- Work instructions
Go through the listing below and repeat it exactly, dropping the pictures.
Top of The records
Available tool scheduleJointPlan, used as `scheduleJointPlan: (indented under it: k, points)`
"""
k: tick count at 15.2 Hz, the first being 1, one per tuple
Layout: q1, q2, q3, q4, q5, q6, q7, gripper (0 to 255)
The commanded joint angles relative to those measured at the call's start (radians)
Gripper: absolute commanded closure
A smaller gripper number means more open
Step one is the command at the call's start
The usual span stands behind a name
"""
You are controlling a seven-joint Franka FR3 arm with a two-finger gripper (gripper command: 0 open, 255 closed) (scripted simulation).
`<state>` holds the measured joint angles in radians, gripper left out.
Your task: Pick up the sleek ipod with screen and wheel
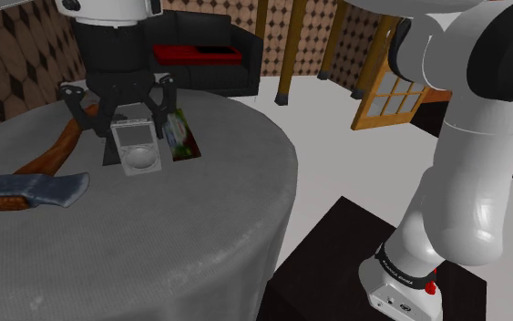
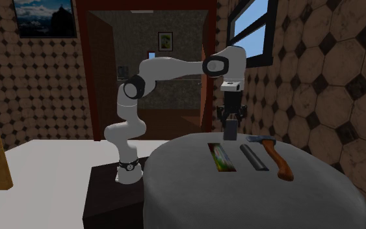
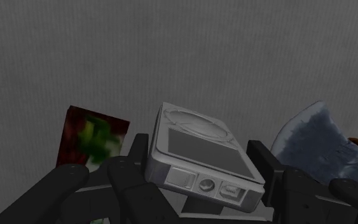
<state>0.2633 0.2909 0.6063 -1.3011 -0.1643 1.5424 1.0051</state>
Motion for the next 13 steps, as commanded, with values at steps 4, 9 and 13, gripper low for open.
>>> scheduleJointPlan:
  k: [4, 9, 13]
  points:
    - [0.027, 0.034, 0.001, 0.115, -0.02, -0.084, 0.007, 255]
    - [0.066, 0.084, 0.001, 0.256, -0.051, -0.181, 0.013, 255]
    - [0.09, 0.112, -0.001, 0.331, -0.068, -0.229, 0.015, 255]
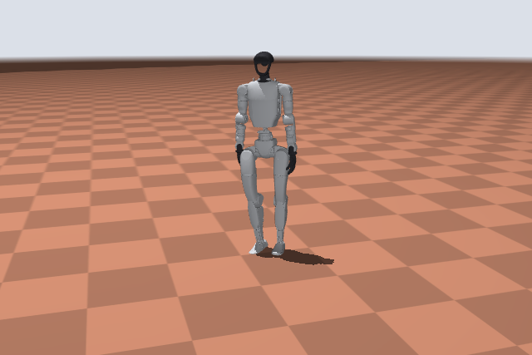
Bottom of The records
- Output for this task
Available tool scheduleJointPlan, used as `scheduleJointPlan: (indented under it: k, points)`
"""
k: tick count at 15.2 Hz, the first being 1, one per tuple
Layout: q1, q2, q3, q4, q5, q6, q7, gripper (0 to 255)
The commanded joint angles relative to those measured at the call's start (radians)
Gripper: absolute commanded closure
A smaller gripper number means more open
Step one is the command at the call's start
The usual span stands behind a name
"""
You are controlling a seven-joint Franka FR3 arm with a two-finger gripper (gripper command: 0 open, 255 closed) (scripted simulation).
`<state>` holds the measured joint angles in radians, gripper left out.
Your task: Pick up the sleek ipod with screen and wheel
<state>0.2633 0.2909 0.6063 -1.3011 -0.1643 1.5424 1.0051</state>
Motion for the next 13 steps, as commanded, with values at steps 4, 9 and 13, gripper low for open.
>>> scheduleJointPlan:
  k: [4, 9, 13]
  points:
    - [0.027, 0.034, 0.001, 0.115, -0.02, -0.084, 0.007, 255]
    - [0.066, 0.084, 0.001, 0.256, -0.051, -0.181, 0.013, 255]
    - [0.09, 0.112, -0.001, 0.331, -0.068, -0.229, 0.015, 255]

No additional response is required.